A jornalista Bruna Oliveira colabora com a colunista Gisele Loeblein, titular deste espaço.
Conforme avança a colheita, vão se desenhando retratos mais fiéis da dimensão de quebra na produção de trigo na Argentina. Maior fornecedor do cereal ao Brasil e grande exportador mundial, o país vizinho enfrentou uma série de adversidades climáticas ao longo do ciclo, como seca e geada, responsáveis por fazer encolher drasticamente a safra este ano. Levantamentos das últimas semanas apontam para redução de 37,5% no total a ser colhido.
De acordo com o Centro de Estudos Avançados em Economia Aplicada (Cepea) da Esalq/USP, a projeção trazida pela Bolsa de Cereales argentina já reduz as expectativas para 14 milhões de toneladas colhidas – na temporada anterior, foram 22,4 milhões de toneladas. Confirmadas as estimativas, será a pior safra de trigo em sete anos no país.
Mas o cenário de perdas enfrentado pelos hermanos é de oportunidade para o Rio Grande do Sul. O Estado se prepara para colher a sua maior safra da história na commodity de inverno. Conforme a Companhia Nacional de Abastecimento (Conab) a produtividade no Estado pode passar de 3,1 mil quilos por hectare.

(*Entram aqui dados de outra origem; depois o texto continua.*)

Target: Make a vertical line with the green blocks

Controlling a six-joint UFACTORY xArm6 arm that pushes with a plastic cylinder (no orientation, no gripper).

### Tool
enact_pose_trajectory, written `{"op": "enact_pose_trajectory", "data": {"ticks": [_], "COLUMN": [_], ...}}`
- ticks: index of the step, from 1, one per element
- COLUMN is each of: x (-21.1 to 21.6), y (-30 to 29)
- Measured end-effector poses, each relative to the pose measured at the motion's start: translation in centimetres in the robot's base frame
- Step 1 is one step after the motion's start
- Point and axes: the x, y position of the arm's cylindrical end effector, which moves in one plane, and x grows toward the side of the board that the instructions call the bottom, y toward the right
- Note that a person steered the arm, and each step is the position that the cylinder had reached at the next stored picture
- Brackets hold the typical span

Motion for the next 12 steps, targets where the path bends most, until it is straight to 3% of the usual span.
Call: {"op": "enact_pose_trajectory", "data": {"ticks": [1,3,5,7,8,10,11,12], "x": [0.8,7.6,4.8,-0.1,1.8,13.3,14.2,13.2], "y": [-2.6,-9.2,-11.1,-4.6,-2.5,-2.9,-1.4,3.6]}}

Segundo fontes do setor, a colheita menor na Argentina deve garantir competitividade ao trigo gaúcho no mercado internacional. Não só pela safra farta, mas principalmente pela produtividade do cereal.
— Graças a um trabalho extenso, estamos inseridos no mercado internacional do trigo. Antes, a quebra na Argentina não teria impacto para a gente. Agora, a frustração de um exportador mundial cria oportunidade para outro, como será para o RS — avalia Paulo Pires, presidente da Federação das Cooperativas Agropecuárias do Rio Grande do Sul (Fecoagro-RS).
A janela para bons negócios não vem só da frustração argentina. O Paraná, até então maior produtor nacional de trigo, também enfrenta problemas devido ao excesso de chuvas e deve colher cereais de menor qualidade nesta safra. Mesmo quadro enfrentado pelo Paraguai, outro país vizinho que também deve registrar perdas por causa da umidade.
No caso da produção nacional, apesar das perdas no Paraná, a safra gaúcha de excelente qualidade deve sustentar o desempenho recorde da colheita brasileira. A Conab, no seu último levantamento, projetou que 9,5 milhões de toneladas do cereal sejam colhidas ao final do ciclo — valor 23,7% maior que o ciclo anterior.
Novamente, a mudança de posição entre os maiores produtores traz boas expectativas ao RS:
— Também cria oportunidade para nós, na semente e nos moinhos, apesar de que aqui apanhamos na questão tributária, que nos tira a competitividade internamente — completa Pires, citando que para estados do Nordeste, por exemplo, é mais viável importar trigo de fora do que comprar do RS.
Fato é que o Rio Grande do Sul vem colhendo o que plantou, como diz o ditado.
Para Hamilton Jardim, presidente da Comissão de Trigo da Federação da Agricultura do Rio Grande do Sul (Farsul) e da Câmara Setorial do Trigo do Ministério da Agricultura, Pecuária e Abastecimento (Mapa), a safra histórica que se projeta no Estado é resultado de trabalho para incentivar a cultura.
— O Rio Grande do Sul fez a sua parte. Tentou buscar recuperação de renda investindo no inverno depois da estiagem do verão e aproveitando, logicamente, o clima que foi favorável, a tecnologia disponível e os preços relativamente bons. Olhando esse cenário de quebra brusca na Argentina, de redução no Paraná e no Paraguai também, tem todo um cenário positivo para o Estado. Com números que, ao que tudo indica, ainda podem aumentar no decorrer da colheita — avalia Jardim.
O dirigente ainda destaca que a alta produtividade alcançada impulsiona o plantio da cultura para os próximos anos. O incremento nos plantios de inverno, caso também da canola, reduz a dependência do Estado nos grãos de verão, como a soja.